BACKGROUND: Although complement activation is believed to be important in mediating PMN, the pathways involved and clinical consequences remain controversial. Many cases of idiopathic or primary membranous nephropathy (PMN) present with subepithelial C1q deposits along with IgG and C3 on glomerular capillary walls but without deposits of IgA or IgM ("full house") by immunofluorescence or any causes of secondary MN. We sought to define the clinical and pathological significance of these C1q deposits in PMN by comparing a variety of clinical parameters, outcomes and other serum and urine factors in patients with and without significant glomerular C1q deposits. METHODS: Two-hundred eighty-eight patients with biopsy-proven PMN were enrolled. We compared the clinical and pathological features, treatment responses and kidney outcomes, between patients with and without C1q deposition. Circulating anti-PLA2R antibodies and complement components in plasma and urine were detected by ELISA. RESULTS: Glomerular C1q deposition was detected on capillary walls by immunofluorescence in 66/288 (22.9%) patients.
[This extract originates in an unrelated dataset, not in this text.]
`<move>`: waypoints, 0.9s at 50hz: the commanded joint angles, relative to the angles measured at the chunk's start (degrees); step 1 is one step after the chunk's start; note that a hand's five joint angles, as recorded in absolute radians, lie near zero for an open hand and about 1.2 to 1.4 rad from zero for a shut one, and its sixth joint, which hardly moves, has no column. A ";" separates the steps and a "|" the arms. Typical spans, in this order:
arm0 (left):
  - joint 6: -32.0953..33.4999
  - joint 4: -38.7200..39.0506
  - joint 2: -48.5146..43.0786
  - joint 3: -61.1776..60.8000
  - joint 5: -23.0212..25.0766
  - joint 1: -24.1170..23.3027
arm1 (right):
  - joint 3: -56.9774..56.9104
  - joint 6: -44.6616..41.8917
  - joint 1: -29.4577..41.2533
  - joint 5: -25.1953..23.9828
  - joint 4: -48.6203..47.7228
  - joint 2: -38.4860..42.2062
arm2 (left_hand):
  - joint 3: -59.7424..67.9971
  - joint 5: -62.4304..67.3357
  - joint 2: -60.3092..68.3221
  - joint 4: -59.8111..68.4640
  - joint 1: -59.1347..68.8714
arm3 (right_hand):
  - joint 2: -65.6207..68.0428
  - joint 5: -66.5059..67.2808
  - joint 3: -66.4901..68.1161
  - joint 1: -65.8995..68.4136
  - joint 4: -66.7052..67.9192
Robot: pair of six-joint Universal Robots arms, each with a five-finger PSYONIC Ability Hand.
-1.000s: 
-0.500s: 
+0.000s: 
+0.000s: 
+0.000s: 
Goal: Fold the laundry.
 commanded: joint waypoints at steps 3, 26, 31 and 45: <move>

C1q-positive patients presented with lower concentrations of serum IgG (5.3 ± 3.1 vs. 6.6 ± 3.5 g/l, p = 0.008), a higher frequency of IgA (37.9% vs. 15.8%, p < 0.001), IgM (48.5% vs. 31.5%, p = 0.011) and C3c (100% vs. 88.3%, p = 0.004) deposits in glomeruli and more stage III of MN (24.2% vs. 11.7%, p < 0.001) by pathologic criteria. Other features, including gender, age, anti-PLA2R antibody positivity and concentrations, proteinuria, albumin and serum creatinine, were not different between the patients with and without C1q deposition (p > 0.05). The IgG subclasses of anti-PLA2R antibodies in circulation or in glomeruli showed no difference (p > 0.05). C1q deposition, and C1q concentrations in circulation and urine had no apparent effect on the treatment responses or kidney outcomes (p > 0.05). CONCLUSION: The classical pathway of complement is activated in some patients with PMN, but may not play an essential role in mediating the kidney injury seen in this disease.